__Dataset extract__.
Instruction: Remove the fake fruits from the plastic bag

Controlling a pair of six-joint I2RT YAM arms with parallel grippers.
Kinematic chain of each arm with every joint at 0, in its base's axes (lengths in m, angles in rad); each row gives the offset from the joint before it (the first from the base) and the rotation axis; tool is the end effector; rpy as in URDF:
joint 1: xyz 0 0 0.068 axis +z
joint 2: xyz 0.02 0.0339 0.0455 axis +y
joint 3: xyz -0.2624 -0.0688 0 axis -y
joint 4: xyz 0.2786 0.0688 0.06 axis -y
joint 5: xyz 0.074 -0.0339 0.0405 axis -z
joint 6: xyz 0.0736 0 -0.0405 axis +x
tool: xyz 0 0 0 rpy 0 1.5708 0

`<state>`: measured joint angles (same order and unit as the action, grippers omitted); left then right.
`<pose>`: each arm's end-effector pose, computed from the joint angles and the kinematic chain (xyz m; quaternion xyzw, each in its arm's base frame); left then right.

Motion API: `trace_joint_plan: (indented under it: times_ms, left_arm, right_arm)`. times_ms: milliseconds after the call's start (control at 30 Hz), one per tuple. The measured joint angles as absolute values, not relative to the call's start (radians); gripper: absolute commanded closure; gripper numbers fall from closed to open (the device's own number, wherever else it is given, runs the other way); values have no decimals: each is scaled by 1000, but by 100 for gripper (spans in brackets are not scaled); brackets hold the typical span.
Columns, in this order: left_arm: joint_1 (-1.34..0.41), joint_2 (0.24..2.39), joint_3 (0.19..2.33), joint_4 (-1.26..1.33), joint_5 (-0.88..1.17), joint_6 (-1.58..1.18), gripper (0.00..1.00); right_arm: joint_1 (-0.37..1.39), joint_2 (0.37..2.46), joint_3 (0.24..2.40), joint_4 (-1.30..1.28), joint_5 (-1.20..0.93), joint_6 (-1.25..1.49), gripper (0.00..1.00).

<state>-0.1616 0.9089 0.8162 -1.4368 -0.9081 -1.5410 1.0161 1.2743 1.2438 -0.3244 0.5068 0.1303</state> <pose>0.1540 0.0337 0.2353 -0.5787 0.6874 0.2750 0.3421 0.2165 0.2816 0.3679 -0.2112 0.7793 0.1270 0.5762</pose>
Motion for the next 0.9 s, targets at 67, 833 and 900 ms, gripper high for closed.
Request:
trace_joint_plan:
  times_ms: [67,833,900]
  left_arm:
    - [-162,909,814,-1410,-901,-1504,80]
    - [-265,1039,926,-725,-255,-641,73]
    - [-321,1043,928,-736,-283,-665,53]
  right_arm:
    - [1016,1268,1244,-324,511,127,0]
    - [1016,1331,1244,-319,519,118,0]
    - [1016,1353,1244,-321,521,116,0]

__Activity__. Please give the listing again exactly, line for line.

__Reply to the exercise__.
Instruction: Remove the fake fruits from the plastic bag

Controlling a pair of six-joint I2RT YAM arms with parallel grippers.
Kinematic chain of each arm with every joint at 0, in its base's axes (lengths in m, angles in rad); each row gives the offset from the joint before it (the first from the base) and the rotation axis; tool is the end effector; rpy as in URDF:
joint 1: xyz 0 0 0.068 axis +z
joint 2: xyz 0.02 0.0339 0.0455 axis +y
joint 3: xyz -0.2624 -0.0688 0 axis -y
joint 4: xyz 0.2786 0.0688 0.06 axis -y
joint 5: xyz 0.074 -0.0339 0.0405 axis -z
joint 6: xyz 0.0736 0 -0.0405 axis +x
tool: xyz 0 0 0 rpy 0 1.5708 0

`<state>`: measured joint angles (same order and unit as the action, grippers omitted); left then right.
`<pose>`: each arm's end-effector pose, computed from the joint angles and the kinematic chain (xyz m; quaternion xyzw, each in its arm's base frame); left then right.

Motion API: `trace_joint_plan: (indented under it: times_ms, left_arm, right_arm)`. times_ms: milliseconds after the call's start (control at 30 Hz), one per tuple. The measured joint angles as absolute values, not relative to the call's start (radians); gripper: absolute commanded closure; gripper numbers fall from closed to open (the device's own number, wherever else it is given, runs the other way); values have no decimals: each is scaled by 1000, but by 100 for gripper (spans in brackets are not scaled); brackets hold the typical span.
Columns, in this order: left_arm: joint_1 (-1.34..0.41), joint_2 (0.24..2.39), joint_3 (0.19..2.33), joint_4 (-1.26..1.33), joint_5 (-0.88..1.17), joint_6 (-1.58..1.18), gripper (0.00..1.00); right_arm: joint_1 (-0.37..1.39), joint_2 (0.37..2.46), joint_3 (0.24..2.40), joint_4 (-1.30..1.28), joint_5 (-1.20..0.93), joint_6 (-1.25..1.49), gripper (0.00..1.00).

<state>-0.1616 0.9089 0.8162 -1.4368 -0.9081 -1.5410 1.0161 1.2743 1.2438 -0.3244 0.5068 0.1303</state> <pose>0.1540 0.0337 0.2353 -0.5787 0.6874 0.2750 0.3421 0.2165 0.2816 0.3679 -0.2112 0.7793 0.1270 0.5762</pose>
Motion for the next 0.9 s, targets at 67, 833 and 900 ms, gripper high for closed.
Request:
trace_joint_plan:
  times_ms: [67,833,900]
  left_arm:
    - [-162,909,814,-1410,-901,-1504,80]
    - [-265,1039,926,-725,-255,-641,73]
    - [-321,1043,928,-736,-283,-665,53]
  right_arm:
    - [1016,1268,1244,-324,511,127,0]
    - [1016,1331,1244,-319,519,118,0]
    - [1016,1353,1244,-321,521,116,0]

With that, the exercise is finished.